An aide to the chairman of the Congressional Black Caucus, Democratic Rep. Mel Watt of North Carolina, said the group had no official position on whether Harman or Hastings should serve as the next ranking Democrat on the intelligence committee. However, the L.A. Times reported last month that the Caucus was supporting Hastings.

According to a Democratic congressional staffer who did not want to be identified by name, the preferences of the 43-member Black Caucus are an important factor that will play into Pelosi’s eventual decision.

“If the Congressional Black Caucus came to Leader Pelosi and made the ascension of Alcee Hastings a line-in-the-sand issue for them, I could see where Pelosi would be more inclined to encourage Harman’s departure,” the staff member said.

When contacted by the Forward, several Jewish members of Congress declined to offer public support for Harman’s retaining the intelligence slot.

Waxman — a Southern California kingmaker who has served in the House since 1974 and is one of its most liberal members — called Representative Hastings “a fine man” who “would do an excellent job” as the committee’s ranking Democrat.
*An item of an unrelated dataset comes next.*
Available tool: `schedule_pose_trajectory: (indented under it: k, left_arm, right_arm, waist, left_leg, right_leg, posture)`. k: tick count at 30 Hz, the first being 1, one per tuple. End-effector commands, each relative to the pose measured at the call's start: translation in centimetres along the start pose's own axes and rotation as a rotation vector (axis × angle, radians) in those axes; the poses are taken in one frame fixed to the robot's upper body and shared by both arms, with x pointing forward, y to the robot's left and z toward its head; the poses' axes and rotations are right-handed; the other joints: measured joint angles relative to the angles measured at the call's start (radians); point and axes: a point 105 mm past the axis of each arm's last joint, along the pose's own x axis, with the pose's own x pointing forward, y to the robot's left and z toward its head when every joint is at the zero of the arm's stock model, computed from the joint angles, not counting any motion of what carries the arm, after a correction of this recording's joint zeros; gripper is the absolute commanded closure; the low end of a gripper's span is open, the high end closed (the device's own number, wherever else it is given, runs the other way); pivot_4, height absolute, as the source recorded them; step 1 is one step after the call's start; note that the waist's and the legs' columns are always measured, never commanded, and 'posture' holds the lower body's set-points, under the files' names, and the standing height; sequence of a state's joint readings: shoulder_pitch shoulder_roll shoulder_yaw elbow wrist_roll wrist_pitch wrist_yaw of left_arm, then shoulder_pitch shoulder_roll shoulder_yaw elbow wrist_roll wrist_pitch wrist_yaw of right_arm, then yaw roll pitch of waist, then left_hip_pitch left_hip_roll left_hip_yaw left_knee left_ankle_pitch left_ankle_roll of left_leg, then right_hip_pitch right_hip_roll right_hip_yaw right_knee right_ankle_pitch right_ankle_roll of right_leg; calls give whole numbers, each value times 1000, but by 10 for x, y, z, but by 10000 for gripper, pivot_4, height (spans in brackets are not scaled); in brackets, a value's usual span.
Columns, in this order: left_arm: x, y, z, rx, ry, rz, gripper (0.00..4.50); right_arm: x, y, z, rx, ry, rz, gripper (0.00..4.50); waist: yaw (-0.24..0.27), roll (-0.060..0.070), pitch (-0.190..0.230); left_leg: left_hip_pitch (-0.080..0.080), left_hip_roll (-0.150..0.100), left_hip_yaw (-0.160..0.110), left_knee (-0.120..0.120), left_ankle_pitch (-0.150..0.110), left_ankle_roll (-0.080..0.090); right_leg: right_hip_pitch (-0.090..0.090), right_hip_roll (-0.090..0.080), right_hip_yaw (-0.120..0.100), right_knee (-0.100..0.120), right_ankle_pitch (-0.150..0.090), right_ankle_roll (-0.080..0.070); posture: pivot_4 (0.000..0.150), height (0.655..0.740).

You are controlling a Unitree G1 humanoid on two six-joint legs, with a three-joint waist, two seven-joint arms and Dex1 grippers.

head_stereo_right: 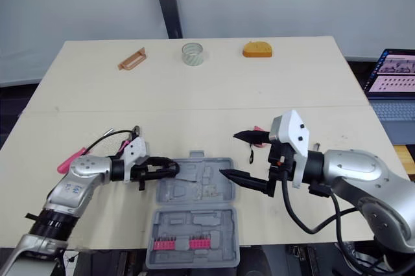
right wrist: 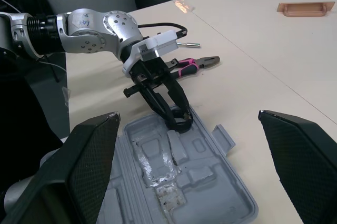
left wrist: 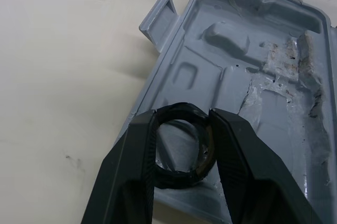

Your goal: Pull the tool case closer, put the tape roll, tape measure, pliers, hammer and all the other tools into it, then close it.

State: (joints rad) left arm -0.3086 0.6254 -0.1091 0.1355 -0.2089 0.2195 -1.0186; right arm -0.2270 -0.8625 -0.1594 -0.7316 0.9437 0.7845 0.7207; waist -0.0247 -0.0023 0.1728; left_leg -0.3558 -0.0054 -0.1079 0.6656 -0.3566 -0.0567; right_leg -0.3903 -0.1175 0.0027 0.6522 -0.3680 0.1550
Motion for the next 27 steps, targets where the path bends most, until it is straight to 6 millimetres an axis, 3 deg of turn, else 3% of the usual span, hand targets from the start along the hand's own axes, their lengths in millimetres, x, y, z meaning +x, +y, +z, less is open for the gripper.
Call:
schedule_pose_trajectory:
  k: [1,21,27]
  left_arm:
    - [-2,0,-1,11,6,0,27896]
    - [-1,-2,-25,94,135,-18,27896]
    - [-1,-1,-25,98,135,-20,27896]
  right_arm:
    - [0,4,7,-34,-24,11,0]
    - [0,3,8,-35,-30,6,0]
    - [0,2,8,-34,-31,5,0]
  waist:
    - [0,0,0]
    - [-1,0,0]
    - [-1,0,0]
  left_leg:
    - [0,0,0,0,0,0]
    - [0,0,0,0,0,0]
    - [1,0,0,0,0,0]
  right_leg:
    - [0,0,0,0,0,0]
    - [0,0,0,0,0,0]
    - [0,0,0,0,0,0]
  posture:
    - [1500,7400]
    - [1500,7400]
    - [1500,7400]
He suggested that it is Harman’s time to step down.

“The Democratic rules have been that the head of that panel is rotated off after a certain period of time,” Waxman said. “The idea behind it was that we didn’t want members serving on the intelligence committee permanently, we wanted to give other members a chance to serve on it.”

Rep. Gary Ackerman, a New York Democrat representing sections of Long Island, said he supports both Harman and Hastings, whom he praised as a “bridge” between the Jewish and African American communities.

“I would look forward to the Democrats becoming the majority and [Hastings] becoming chairman,” Ackerman said. “I think it would bode well for him to be in that position, from the standpoint of our relationship with Israel. He gets it.”

Jewish organizations declined to weigh in on the question of whether Harman should keep her top spot on the intelligence committee.

“I don’t want to engage in supporting one or the other,” said Jess Hordes, Washington director of the Anti-Defamation League. “Hastings has been an important voice on a variety of issues of concern and interest to the Jewish community. He’s been a champion on the issue of combating antisemitism, both domestically and internationally.” At the same time, Hordes said, Harman has been “a major credit to the Democratic party as a voice for the party on intelligence issues.”